Prognostic impact of rapid reduction of involved free light chains in multiple myeloma patients under first-line treatment with Bendamustine, Prednisone, and Bortezomib (BPV) was written by Holzhey, Tanja;Poenisch, Wolfram;Wang, Song-Yau;Holzvogt, Madlen;Holzvogt, Bruno;Andrea, Marc;Zehrfeld, Thomas;Hammerschmidt, Doreen;Hoffmann, Franz Albert;Becker, Cornelia;Schwarzer, Andreas;Schwarz, Maik;Schoenfelder-Fricke, Uta;Edelmann, Thomas;Braunert, Leanthe;Franke, Georg-Nikolaus;Jentzsch, Madlen;Schwind, Sebastian;Bill, Markus;Grimm, Juliane;Remane, Yvonne;Platzbecker, Uwe;Scholz, Markus. And the article was included in Journal of Cancer Research and Clinical Oncology in 2021.Electric Literature of C16H21Cl2N3O2 The following contents are mentioned in the article:
Light chain involvement is observed in almost every patient (pt) with newly diagnosed multiple myeloma (MM). Owing to a relatively short half-life, rapid reduction in the involved free light chain (iFLC) is of potential prognostic value. This retrospective anal. included 92 pts with newly diagnosed MM treated with bendamustine, prednisone, and bortezomib (BPV).

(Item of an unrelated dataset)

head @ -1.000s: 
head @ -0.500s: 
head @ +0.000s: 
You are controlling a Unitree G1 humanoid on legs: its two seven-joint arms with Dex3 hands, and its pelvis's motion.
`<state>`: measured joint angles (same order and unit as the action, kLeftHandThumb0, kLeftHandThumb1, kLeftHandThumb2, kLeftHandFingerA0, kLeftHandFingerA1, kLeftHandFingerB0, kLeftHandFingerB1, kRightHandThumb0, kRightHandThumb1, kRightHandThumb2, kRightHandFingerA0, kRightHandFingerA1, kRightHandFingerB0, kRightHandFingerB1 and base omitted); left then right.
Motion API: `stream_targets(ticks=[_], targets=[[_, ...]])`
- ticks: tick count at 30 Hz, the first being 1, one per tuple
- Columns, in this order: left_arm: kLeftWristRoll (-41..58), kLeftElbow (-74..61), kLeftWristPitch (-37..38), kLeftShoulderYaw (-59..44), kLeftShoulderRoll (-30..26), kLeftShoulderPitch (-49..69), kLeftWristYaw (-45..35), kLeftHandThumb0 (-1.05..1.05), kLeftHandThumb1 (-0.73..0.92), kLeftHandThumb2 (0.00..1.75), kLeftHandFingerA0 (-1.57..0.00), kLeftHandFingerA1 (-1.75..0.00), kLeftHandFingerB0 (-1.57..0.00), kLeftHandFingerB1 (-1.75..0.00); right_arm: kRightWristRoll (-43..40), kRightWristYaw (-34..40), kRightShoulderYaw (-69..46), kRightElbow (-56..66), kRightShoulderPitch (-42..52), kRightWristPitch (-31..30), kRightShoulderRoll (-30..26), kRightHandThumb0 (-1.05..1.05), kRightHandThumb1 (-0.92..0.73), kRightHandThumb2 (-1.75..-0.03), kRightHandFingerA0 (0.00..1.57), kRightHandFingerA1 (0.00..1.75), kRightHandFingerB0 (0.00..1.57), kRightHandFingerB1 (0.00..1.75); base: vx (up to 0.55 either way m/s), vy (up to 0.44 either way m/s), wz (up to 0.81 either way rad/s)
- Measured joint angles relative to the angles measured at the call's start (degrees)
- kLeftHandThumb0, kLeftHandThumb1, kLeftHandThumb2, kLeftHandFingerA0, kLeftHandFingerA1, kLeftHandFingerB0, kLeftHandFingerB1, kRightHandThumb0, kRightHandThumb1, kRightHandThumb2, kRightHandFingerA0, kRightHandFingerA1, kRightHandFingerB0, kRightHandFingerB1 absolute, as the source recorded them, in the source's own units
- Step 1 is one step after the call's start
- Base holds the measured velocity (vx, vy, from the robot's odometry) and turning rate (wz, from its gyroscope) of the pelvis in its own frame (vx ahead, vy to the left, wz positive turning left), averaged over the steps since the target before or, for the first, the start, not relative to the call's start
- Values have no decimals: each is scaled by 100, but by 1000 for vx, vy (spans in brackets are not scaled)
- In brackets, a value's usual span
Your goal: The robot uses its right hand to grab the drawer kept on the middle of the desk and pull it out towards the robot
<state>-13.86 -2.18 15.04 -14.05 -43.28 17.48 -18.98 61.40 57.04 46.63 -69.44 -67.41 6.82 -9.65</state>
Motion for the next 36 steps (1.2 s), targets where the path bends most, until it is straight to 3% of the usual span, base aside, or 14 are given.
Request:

After a median number of two (range 1-5) BPV cycles, the majority of pts (n = 86; 93%) responded with either sCR (n = 21), CR (n = 1), nCR (n = 25), VGPR (n = 20), or PR (n = 19). PFS and OS at 48 mo were 39% and 67%, resp. At baseline, 79 out of 92 pts (86%) had iFLC levels above the upper standard level and an abnormal ratio of involved to uninvolved free light chain 鈮?8. In a subgroup anal. of these pts, we evaluated the prognostic importance of an early reduction of the iFLC during the first two BPV cycles. A reduction 鈮?50% of the iFLC on day 8 of the first cycle was observed in 31 of 69 pts. These pts had a significantly better median PFS of 49 mo as compared to 20 mo in 38 pts with a lower iFLC reduction (p = 0.002). In contrast, OS did not differ significantly with a 48 mo survival of 77% vs 69% (p > 0.05). These results indicate that a rapid decrease in the iFLC on day 8 is an early prognostic marker for newly diagnosed MM pts undergoing BPV treatment. This study involved multiple reactions and reactants, such as 4-(5-(Bis(2-chloroethyl)amino)-1-methyl-1H-benzo[d]imidazol-2-yl)butanoic acid (cas: 16506-27-7Electric Literature of C16H21Cl2N3O2).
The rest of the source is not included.